### THE PROBLEM
Search the material for "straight" and show all lines that contain it.

### GIVEN DATA

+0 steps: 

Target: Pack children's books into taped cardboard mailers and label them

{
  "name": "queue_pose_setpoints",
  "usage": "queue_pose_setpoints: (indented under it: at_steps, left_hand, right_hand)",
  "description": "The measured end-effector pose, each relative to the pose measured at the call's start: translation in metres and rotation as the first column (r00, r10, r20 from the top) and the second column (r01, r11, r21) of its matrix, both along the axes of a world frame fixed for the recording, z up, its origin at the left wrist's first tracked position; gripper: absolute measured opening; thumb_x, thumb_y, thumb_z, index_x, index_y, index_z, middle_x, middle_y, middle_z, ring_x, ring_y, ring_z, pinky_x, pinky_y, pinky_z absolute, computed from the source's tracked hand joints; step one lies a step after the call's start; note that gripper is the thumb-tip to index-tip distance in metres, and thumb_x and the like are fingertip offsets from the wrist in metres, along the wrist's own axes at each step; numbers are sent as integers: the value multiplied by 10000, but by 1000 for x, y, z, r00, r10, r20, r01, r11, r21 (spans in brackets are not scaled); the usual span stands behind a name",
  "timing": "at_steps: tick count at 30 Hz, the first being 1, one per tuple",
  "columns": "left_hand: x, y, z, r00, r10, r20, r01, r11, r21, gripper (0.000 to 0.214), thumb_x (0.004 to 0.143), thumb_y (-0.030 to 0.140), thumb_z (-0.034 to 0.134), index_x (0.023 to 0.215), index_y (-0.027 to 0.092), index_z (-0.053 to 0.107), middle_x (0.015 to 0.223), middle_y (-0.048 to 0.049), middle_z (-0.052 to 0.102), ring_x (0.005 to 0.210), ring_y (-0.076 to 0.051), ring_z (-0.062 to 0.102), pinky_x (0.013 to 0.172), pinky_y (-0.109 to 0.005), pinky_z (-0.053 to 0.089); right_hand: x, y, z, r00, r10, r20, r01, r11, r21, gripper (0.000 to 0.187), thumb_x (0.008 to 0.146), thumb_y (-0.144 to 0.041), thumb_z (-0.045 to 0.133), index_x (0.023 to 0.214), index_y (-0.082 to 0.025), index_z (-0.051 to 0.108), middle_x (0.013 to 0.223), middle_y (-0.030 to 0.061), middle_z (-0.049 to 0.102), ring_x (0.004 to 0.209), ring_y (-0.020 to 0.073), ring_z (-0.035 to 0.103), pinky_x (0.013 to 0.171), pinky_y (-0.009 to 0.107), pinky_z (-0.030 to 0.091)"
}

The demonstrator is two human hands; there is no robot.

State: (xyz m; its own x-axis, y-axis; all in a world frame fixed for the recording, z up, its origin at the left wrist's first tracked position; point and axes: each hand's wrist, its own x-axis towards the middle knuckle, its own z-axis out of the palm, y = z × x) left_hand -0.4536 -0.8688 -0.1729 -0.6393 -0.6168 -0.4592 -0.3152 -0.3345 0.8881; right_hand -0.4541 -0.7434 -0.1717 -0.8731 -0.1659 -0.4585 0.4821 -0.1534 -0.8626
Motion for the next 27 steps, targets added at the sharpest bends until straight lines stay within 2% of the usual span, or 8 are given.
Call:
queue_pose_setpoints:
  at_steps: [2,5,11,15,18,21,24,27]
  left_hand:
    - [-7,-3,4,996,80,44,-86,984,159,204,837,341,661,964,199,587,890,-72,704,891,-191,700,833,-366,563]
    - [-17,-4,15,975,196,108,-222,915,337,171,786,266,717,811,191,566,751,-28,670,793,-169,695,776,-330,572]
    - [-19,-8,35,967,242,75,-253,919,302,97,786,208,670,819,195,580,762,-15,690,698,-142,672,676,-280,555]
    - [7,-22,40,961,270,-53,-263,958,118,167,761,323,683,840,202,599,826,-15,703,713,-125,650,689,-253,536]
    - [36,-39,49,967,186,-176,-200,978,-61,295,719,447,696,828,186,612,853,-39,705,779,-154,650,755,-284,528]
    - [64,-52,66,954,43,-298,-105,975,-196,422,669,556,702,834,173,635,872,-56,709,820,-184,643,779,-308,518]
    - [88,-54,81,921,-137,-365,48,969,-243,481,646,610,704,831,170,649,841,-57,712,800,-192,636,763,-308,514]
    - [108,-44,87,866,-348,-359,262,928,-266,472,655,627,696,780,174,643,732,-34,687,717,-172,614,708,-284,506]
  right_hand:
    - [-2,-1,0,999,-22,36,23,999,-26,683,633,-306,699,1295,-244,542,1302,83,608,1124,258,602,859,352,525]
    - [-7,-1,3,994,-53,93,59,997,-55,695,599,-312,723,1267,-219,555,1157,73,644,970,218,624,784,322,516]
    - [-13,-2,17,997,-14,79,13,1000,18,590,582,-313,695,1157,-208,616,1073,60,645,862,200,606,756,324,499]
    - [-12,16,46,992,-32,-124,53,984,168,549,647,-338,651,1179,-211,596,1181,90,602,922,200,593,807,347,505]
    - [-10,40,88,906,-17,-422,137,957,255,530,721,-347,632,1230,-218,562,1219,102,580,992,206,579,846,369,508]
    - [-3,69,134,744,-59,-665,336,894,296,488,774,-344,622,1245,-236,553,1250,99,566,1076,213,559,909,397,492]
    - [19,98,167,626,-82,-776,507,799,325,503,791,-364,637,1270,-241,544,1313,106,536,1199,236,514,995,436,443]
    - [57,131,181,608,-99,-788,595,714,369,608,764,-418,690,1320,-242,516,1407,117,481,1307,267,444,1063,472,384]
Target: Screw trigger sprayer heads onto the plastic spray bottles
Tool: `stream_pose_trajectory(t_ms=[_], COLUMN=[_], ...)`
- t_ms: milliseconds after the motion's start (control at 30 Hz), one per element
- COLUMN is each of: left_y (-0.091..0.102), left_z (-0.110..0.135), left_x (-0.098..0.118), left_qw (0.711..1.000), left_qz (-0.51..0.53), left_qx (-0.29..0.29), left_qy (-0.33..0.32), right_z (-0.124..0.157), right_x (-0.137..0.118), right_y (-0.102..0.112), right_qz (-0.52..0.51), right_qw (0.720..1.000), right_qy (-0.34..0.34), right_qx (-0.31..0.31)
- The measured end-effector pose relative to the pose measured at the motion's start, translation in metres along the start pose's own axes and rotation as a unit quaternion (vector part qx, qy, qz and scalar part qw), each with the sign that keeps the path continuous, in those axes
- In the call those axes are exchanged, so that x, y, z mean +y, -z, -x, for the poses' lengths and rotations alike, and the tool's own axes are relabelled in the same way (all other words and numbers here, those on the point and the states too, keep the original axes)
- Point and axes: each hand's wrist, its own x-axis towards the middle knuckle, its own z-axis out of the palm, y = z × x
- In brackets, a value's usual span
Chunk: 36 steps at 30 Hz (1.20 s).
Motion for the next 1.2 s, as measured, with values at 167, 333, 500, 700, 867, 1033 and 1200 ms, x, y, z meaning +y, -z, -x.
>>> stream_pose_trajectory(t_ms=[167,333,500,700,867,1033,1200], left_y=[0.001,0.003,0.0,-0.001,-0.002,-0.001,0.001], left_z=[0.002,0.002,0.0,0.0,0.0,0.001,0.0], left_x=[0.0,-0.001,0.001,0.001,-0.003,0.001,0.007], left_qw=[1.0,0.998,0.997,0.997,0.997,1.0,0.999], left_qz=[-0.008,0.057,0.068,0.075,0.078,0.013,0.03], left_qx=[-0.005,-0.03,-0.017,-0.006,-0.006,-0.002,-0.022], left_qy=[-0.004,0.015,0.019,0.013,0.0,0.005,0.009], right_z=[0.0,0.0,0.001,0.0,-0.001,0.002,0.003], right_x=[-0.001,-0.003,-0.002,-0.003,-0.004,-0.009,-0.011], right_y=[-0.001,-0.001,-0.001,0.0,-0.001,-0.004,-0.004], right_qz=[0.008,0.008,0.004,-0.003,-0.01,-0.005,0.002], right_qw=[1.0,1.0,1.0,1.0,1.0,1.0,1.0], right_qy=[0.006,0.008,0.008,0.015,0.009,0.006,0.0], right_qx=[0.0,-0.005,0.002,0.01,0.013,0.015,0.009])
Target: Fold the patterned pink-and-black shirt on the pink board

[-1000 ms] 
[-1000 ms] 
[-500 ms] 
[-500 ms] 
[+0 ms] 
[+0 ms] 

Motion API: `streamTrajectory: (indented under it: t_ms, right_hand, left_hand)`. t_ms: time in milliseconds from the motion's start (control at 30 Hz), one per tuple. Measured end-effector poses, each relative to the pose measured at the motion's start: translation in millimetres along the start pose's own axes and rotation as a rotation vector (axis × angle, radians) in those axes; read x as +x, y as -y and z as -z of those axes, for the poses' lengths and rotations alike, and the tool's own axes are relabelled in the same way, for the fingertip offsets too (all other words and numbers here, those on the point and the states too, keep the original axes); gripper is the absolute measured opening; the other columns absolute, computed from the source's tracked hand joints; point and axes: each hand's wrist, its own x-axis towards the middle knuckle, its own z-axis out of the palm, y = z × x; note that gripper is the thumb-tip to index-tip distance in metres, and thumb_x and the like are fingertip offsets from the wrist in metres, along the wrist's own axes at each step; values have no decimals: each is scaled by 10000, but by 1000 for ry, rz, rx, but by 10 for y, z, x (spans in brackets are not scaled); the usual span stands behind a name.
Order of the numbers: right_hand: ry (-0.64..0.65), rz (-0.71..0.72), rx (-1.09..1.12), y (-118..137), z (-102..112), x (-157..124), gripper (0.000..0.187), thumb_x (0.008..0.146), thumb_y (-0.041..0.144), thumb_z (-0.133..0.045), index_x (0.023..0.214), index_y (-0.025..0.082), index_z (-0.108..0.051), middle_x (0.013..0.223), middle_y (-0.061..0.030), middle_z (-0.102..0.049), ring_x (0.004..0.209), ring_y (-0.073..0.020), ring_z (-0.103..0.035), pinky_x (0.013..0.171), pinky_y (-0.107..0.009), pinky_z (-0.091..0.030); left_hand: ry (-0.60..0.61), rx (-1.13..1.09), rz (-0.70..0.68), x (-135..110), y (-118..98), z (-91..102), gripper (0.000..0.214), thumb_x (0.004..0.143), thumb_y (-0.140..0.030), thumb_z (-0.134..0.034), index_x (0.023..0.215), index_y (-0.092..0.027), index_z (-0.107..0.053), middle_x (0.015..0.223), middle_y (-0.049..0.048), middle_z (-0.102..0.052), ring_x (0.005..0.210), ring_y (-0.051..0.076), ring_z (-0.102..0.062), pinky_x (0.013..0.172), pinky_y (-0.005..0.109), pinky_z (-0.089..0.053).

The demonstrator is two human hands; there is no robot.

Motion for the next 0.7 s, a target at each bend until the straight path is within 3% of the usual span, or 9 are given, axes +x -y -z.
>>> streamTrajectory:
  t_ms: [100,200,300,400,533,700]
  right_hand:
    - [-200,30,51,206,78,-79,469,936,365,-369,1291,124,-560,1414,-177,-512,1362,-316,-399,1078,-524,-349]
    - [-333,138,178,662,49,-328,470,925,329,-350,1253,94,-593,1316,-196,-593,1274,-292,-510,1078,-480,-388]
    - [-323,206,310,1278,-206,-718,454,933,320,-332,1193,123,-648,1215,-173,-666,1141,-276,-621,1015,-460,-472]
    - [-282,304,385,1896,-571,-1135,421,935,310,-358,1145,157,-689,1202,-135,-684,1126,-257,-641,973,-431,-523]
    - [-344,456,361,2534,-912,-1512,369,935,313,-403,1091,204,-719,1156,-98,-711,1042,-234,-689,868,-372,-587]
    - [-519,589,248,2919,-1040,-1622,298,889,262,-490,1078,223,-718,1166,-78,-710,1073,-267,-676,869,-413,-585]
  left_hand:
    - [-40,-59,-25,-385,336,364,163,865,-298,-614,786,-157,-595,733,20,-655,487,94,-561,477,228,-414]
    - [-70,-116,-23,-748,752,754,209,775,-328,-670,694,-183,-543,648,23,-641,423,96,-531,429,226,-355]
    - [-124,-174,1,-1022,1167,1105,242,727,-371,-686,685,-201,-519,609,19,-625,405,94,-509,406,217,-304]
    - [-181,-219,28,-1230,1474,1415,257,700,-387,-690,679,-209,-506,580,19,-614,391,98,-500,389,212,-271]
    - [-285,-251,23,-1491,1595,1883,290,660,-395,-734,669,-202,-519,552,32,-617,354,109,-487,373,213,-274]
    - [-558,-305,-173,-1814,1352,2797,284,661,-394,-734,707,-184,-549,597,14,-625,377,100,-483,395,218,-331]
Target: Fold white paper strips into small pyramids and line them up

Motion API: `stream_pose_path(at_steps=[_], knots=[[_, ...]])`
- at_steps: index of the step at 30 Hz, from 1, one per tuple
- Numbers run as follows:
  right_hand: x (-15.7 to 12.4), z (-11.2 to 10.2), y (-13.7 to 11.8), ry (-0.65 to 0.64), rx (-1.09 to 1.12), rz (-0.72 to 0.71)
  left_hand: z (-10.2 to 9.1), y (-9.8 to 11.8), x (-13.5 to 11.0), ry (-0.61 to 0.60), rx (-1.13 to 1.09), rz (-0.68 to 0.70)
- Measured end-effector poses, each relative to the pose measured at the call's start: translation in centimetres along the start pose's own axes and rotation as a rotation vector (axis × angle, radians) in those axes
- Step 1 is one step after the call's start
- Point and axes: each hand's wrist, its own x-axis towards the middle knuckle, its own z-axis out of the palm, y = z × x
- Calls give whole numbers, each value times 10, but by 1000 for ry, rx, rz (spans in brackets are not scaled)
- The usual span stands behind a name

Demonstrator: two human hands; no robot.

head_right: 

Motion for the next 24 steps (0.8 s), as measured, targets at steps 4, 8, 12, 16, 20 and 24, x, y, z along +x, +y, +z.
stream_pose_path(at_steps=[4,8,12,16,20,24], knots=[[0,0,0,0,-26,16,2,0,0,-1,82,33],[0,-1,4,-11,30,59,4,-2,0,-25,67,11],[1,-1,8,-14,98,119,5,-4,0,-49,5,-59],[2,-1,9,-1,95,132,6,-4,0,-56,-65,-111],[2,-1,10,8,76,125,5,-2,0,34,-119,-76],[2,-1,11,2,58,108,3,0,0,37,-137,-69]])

### EXERCISE OUTPUT
Motion for the next 27 steps, targets added at the sharpest bends until straight lines stay within 2% of the usual span, or 8 are given.
Motion for the next 0.7 s, a target at each bend until the straight path is within 3% of the usual span, or 9 are given, axes +x -y -z.

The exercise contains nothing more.